Action item: Where does the string "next" appear in the records? Copy each line that holds it.

Source data:
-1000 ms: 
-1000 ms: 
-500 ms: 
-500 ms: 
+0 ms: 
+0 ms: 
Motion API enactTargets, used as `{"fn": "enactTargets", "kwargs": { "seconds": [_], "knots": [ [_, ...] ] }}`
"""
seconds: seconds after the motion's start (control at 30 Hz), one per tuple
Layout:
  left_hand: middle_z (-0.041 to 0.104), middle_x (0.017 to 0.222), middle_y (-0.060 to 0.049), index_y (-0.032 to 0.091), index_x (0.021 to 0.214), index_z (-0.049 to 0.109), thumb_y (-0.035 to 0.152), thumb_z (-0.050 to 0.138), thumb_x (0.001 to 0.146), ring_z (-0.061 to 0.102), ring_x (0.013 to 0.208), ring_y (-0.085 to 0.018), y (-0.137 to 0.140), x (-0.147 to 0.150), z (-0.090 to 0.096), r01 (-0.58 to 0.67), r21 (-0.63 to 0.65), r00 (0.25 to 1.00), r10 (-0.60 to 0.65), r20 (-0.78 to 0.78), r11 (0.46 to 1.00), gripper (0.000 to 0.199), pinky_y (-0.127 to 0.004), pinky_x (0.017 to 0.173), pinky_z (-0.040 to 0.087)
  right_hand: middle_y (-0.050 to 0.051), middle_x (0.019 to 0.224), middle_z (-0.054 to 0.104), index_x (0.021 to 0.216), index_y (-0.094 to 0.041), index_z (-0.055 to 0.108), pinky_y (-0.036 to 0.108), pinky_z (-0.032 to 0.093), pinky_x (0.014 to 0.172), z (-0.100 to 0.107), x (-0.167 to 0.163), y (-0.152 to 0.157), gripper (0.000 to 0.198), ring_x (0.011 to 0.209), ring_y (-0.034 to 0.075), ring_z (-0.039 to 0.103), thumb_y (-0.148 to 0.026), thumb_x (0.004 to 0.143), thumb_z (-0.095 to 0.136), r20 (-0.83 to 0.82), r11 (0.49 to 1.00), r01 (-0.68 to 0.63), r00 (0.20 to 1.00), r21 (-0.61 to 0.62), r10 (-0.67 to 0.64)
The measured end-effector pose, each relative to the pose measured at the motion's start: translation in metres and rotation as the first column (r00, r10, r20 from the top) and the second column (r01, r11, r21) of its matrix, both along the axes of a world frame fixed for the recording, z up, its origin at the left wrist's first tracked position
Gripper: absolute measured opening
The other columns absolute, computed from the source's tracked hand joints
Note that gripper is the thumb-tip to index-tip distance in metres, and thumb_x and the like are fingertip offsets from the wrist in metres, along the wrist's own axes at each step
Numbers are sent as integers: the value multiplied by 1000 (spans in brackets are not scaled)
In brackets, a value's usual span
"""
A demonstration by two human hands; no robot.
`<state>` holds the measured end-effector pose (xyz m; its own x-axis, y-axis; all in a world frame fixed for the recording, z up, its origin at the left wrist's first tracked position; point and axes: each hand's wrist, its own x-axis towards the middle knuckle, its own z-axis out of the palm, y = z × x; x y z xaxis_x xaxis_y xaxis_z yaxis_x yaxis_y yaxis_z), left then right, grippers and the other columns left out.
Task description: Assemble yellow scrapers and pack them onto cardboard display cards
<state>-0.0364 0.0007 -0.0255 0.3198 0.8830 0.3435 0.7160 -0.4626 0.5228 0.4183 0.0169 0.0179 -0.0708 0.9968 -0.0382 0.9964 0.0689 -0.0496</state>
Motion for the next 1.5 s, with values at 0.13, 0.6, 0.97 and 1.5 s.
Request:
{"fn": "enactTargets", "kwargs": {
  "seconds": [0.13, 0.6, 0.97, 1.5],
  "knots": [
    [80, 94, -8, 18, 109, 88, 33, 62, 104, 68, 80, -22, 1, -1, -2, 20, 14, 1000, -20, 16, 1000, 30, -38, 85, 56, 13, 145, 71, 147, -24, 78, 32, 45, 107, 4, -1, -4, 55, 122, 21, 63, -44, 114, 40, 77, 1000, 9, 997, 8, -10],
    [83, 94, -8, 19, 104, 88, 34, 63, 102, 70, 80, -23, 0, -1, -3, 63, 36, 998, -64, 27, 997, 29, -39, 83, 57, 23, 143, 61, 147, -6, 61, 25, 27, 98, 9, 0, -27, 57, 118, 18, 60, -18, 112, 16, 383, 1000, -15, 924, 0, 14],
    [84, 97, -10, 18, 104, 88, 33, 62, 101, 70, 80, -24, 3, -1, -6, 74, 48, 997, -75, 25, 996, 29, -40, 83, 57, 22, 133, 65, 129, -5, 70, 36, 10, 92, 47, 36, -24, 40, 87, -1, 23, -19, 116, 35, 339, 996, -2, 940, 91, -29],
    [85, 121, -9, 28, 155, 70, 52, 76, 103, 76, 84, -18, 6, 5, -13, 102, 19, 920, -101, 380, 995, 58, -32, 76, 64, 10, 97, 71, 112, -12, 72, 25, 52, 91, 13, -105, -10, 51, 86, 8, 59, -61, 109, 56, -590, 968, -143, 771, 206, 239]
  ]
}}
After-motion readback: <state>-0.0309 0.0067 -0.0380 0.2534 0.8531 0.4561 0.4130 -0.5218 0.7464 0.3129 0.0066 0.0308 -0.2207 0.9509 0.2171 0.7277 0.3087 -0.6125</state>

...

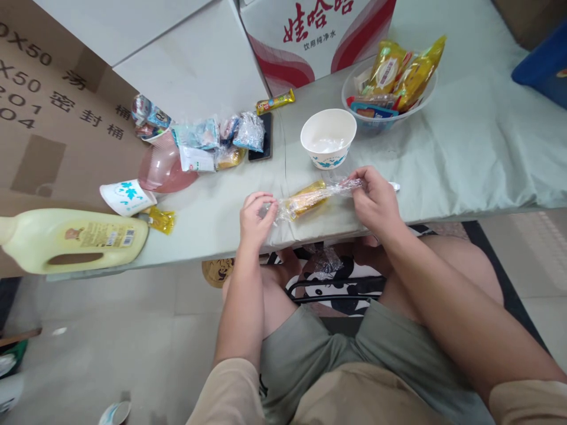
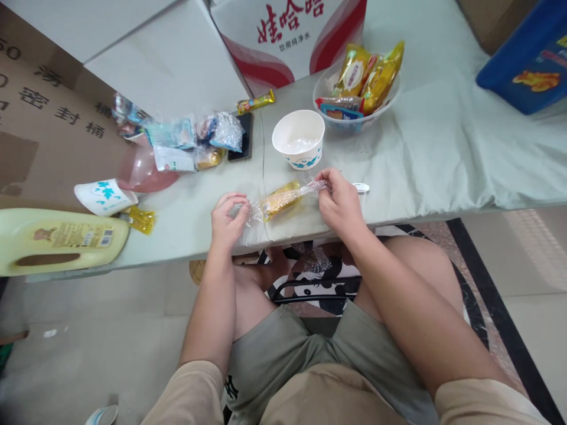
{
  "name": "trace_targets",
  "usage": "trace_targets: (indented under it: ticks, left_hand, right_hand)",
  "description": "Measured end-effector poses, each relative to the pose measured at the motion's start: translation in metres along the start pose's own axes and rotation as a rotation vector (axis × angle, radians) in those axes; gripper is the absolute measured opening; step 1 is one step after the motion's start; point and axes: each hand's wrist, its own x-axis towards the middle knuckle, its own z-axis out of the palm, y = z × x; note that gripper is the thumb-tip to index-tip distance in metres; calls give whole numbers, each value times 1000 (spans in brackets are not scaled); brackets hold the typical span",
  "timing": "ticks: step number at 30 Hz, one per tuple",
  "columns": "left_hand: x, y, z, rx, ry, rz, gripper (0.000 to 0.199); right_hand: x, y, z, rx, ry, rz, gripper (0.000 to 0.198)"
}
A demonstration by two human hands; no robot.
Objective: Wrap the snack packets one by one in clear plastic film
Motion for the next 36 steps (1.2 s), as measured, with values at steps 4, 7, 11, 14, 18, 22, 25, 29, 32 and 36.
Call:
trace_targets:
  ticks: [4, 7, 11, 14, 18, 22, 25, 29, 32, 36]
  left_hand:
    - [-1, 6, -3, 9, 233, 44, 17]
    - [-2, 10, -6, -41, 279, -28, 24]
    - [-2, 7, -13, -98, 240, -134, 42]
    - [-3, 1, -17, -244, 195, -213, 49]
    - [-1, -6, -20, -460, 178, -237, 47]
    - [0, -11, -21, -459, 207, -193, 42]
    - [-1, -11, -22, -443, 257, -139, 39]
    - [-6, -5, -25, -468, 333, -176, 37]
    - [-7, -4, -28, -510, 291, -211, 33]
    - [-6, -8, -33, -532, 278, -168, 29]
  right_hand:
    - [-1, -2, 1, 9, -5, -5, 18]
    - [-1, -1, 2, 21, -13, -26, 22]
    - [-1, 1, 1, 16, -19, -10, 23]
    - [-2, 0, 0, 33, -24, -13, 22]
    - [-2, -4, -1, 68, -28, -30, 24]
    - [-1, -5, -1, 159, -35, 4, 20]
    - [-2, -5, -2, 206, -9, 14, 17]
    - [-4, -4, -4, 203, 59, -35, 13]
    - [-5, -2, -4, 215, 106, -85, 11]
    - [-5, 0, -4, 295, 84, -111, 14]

Final answer:
Motion for the next 1.5 s, with values at 0.13, 0.6, 0.97 and 1.5 s.
Motion for the next 36 steps (1.2 s), as measured, with values at steps 4, 7, 11, 14, 18, 22, 25, 29, 32 and 36.

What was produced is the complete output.